__Activity__: Which lines of the records below contain the word "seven"? Show each one.

(Records drawn from a dataset)
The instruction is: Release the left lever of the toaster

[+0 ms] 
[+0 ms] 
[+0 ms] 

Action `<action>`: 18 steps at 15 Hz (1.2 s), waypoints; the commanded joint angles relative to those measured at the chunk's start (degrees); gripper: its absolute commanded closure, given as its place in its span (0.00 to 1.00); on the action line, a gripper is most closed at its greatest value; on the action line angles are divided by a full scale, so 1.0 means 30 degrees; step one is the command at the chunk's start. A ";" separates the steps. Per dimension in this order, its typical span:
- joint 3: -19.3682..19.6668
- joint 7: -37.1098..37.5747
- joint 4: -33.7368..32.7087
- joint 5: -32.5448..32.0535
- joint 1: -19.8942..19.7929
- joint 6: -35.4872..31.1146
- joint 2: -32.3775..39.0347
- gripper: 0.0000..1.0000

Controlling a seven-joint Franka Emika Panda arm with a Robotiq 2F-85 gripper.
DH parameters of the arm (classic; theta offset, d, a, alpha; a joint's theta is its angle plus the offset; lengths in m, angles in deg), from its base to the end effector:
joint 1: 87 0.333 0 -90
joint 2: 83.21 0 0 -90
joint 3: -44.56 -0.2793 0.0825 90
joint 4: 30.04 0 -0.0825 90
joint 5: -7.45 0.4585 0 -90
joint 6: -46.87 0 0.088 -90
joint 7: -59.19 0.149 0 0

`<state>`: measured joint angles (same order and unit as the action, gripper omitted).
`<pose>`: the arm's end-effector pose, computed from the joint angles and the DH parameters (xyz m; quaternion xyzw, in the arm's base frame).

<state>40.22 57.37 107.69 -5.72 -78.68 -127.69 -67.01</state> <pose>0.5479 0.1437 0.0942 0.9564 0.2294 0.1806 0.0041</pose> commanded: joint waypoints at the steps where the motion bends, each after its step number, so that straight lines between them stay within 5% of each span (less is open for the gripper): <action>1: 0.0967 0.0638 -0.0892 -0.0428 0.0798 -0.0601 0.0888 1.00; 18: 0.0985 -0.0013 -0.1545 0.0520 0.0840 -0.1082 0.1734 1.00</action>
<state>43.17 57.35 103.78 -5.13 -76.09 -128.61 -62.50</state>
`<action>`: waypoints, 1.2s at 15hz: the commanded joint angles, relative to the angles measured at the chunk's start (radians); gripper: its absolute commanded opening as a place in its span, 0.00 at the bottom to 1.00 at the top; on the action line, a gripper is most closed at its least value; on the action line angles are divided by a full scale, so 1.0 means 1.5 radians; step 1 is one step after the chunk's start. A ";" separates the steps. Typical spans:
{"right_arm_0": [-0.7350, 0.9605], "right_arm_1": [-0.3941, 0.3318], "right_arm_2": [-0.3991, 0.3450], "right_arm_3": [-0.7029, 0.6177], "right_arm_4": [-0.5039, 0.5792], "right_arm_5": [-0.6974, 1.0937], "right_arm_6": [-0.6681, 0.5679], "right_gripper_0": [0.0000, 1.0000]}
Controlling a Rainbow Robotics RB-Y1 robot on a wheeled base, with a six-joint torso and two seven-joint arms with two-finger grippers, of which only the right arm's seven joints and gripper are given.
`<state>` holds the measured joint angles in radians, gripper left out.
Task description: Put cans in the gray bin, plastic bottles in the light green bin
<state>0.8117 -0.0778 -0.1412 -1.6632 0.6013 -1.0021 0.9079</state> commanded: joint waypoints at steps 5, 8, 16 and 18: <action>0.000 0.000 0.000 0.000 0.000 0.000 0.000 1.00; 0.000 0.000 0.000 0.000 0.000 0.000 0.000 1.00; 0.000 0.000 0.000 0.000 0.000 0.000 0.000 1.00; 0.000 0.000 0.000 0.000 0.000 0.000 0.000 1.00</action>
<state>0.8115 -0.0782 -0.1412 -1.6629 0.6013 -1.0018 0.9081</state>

__Solution to this task__:
Controlling a seven-joint Franka Emika Panda arm with a Robotiq 2F-85 gripper.
Controlling a Rainbow Robotics RB-Y1 robot on a wheeled base, with a six-joint torso and two seven-joint arms with two-finger grippers, of which only the right arm's seven joints and gripper are given.

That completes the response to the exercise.